### About this exercise
Look through the listing below and give the number of lines that hold "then". Say nothing more.

═════ Data provided ═════

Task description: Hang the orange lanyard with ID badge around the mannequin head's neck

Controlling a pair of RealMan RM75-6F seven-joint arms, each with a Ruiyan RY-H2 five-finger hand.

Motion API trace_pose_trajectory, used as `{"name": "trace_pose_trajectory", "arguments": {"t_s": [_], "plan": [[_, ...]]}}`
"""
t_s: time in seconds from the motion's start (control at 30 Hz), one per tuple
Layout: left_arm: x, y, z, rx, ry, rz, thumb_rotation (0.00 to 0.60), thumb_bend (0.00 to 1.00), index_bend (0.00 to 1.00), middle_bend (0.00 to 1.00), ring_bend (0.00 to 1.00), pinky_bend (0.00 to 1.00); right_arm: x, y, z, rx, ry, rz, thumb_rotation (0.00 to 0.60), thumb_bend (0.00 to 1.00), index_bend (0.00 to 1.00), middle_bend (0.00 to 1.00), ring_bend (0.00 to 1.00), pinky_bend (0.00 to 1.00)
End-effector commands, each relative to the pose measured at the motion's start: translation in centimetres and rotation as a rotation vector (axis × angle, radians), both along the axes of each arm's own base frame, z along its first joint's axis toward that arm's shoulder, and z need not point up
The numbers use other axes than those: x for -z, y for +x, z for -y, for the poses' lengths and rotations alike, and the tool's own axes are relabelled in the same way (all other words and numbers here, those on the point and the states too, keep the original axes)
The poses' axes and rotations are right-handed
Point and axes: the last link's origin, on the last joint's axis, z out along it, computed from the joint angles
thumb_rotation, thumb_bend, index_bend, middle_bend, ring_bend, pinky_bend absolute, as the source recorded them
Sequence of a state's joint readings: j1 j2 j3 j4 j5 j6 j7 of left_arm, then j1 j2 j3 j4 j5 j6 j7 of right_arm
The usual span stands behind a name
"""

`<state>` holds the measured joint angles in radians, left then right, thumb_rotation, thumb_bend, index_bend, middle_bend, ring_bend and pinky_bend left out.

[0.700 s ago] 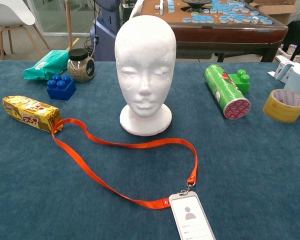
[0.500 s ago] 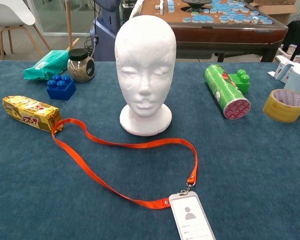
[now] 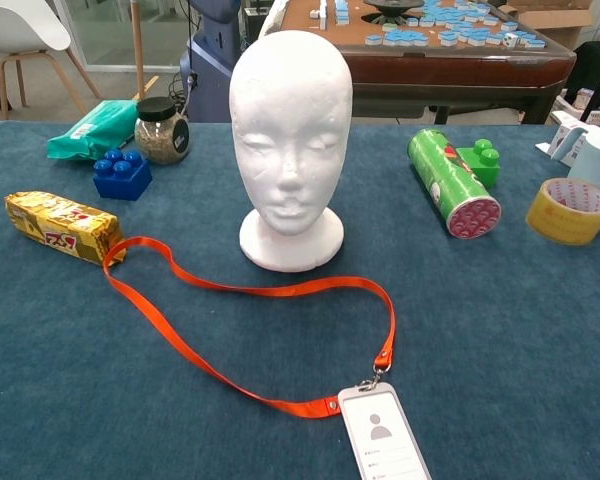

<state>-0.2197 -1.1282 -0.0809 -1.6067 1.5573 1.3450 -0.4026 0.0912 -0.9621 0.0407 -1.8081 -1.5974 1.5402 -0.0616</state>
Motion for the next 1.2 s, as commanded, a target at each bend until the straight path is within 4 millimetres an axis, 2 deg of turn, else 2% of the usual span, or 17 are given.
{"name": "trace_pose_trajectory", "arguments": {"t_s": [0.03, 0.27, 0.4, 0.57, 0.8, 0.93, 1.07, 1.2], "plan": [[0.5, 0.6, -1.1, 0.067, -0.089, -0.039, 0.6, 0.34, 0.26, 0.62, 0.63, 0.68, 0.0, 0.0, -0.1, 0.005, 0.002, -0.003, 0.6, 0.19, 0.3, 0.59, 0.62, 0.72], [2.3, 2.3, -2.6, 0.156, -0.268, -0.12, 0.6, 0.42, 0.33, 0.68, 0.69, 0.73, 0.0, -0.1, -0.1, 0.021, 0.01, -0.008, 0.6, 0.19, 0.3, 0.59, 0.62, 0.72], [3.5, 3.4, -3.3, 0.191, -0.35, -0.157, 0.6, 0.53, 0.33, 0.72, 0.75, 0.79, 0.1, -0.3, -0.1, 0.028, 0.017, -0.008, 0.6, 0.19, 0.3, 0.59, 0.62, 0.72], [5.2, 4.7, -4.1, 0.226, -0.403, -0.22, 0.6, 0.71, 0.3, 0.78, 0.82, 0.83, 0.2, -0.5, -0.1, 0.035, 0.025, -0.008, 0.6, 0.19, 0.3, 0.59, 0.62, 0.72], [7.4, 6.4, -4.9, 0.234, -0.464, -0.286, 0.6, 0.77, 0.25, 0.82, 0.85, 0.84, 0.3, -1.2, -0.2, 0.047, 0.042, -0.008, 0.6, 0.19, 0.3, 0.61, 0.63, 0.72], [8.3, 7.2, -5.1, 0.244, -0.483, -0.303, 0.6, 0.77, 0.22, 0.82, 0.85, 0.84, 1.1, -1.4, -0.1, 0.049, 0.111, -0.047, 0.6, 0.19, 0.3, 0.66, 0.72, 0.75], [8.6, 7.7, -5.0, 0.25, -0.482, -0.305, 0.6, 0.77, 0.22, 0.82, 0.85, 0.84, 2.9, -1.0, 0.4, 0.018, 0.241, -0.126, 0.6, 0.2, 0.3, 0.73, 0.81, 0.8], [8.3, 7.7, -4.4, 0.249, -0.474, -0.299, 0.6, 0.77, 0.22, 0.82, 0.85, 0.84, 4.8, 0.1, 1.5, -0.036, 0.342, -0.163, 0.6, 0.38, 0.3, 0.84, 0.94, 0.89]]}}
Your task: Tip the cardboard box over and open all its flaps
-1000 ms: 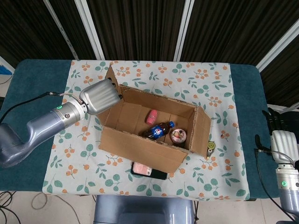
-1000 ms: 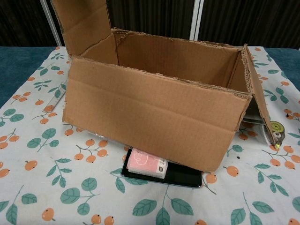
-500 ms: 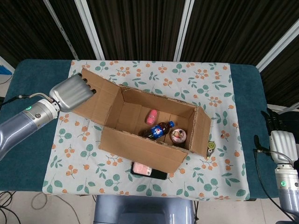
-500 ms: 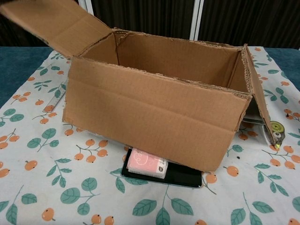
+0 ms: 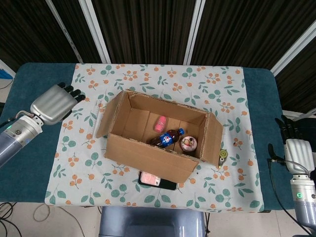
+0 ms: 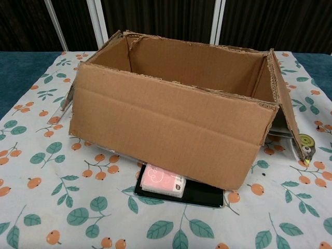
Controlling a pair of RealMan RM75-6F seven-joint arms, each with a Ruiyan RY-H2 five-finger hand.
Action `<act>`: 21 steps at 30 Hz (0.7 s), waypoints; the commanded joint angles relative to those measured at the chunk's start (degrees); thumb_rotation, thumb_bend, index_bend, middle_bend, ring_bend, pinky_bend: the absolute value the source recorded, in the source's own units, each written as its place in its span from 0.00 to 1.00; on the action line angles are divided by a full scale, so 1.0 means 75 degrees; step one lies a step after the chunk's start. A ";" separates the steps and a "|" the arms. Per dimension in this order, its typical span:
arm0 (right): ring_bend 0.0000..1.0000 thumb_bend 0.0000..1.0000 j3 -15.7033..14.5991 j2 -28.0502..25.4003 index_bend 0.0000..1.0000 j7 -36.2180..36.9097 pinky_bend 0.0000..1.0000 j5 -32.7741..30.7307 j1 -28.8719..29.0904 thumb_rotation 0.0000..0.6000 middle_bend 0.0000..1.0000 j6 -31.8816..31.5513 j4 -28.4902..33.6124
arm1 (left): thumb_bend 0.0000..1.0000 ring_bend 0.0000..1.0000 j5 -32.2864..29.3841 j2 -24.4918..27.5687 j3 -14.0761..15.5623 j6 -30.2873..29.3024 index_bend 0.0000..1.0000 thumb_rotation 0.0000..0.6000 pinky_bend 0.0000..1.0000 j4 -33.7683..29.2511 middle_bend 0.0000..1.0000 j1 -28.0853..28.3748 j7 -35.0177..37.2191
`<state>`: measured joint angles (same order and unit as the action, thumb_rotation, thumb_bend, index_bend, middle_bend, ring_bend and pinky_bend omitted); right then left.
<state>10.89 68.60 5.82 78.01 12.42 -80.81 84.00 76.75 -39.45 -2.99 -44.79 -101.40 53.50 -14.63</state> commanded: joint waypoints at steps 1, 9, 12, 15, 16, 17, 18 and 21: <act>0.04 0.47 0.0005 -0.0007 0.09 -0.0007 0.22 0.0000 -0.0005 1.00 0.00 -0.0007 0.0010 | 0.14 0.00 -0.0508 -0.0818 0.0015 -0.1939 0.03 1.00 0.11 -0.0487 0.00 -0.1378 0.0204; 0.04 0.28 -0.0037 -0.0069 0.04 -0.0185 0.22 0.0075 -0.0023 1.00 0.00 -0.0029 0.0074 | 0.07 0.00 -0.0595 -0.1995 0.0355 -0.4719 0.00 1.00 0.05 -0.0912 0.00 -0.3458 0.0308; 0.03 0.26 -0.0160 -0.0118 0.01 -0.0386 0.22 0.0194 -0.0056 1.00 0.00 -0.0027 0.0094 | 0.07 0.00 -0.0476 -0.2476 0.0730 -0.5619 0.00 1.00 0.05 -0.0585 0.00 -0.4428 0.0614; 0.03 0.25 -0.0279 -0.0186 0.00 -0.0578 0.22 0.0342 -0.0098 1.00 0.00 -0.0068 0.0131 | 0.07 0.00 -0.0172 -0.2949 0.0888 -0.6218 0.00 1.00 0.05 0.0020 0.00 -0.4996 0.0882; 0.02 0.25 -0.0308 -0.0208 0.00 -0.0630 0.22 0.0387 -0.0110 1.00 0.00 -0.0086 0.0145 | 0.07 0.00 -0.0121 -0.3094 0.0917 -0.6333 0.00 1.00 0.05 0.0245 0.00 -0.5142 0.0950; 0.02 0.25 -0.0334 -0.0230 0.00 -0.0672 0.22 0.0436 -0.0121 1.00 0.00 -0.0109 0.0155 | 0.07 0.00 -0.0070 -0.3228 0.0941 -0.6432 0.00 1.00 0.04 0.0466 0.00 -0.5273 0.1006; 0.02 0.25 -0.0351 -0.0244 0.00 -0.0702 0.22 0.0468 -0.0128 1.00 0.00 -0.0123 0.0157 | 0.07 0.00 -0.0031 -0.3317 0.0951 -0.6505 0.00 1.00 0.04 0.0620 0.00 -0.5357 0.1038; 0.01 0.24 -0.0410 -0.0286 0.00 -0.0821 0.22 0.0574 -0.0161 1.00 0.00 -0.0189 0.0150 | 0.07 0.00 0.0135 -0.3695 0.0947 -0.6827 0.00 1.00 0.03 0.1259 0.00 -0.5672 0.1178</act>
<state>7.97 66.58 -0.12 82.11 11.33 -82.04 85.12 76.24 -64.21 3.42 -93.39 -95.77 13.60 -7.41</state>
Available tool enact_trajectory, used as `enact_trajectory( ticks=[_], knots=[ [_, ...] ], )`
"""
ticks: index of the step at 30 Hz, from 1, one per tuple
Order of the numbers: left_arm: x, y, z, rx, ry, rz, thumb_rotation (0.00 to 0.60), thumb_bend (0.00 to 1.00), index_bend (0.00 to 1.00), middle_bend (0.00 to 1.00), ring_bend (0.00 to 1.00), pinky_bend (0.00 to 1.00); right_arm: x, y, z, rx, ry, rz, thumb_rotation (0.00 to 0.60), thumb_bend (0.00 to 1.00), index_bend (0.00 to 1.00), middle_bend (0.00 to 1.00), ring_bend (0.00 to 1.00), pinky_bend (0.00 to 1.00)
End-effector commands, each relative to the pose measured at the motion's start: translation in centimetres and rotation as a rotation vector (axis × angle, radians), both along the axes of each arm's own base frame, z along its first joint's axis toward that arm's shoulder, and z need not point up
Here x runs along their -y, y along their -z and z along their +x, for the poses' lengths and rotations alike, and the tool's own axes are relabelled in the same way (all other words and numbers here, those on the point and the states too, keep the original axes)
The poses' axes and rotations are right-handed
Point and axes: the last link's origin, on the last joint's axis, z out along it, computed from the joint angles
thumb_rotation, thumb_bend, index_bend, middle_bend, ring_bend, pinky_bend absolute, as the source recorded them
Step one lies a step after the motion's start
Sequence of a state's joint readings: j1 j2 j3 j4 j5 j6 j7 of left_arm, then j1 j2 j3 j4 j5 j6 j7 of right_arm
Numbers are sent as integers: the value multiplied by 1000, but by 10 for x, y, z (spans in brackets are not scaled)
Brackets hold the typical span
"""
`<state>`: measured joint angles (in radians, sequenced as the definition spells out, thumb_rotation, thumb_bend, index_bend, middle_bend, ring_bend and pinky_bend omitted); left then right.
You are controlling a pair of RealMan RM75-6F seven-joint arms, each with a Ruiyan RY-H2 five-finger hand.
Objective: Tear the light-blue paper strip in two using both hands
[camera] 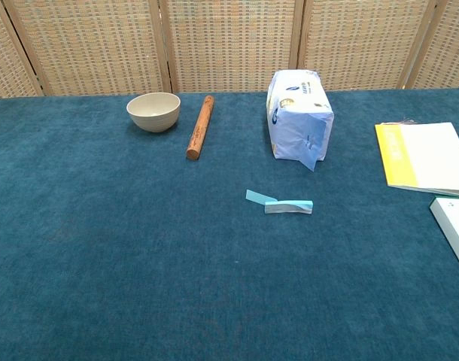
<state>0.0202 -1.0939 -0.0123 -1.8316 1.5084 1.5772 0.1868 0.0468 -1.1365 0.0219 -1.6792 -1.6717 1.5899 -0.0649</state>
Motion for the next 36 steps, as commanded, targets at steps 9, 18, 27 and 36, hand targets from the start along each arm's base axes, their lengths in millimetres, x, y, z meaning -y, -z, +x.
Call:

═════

### Answer space
5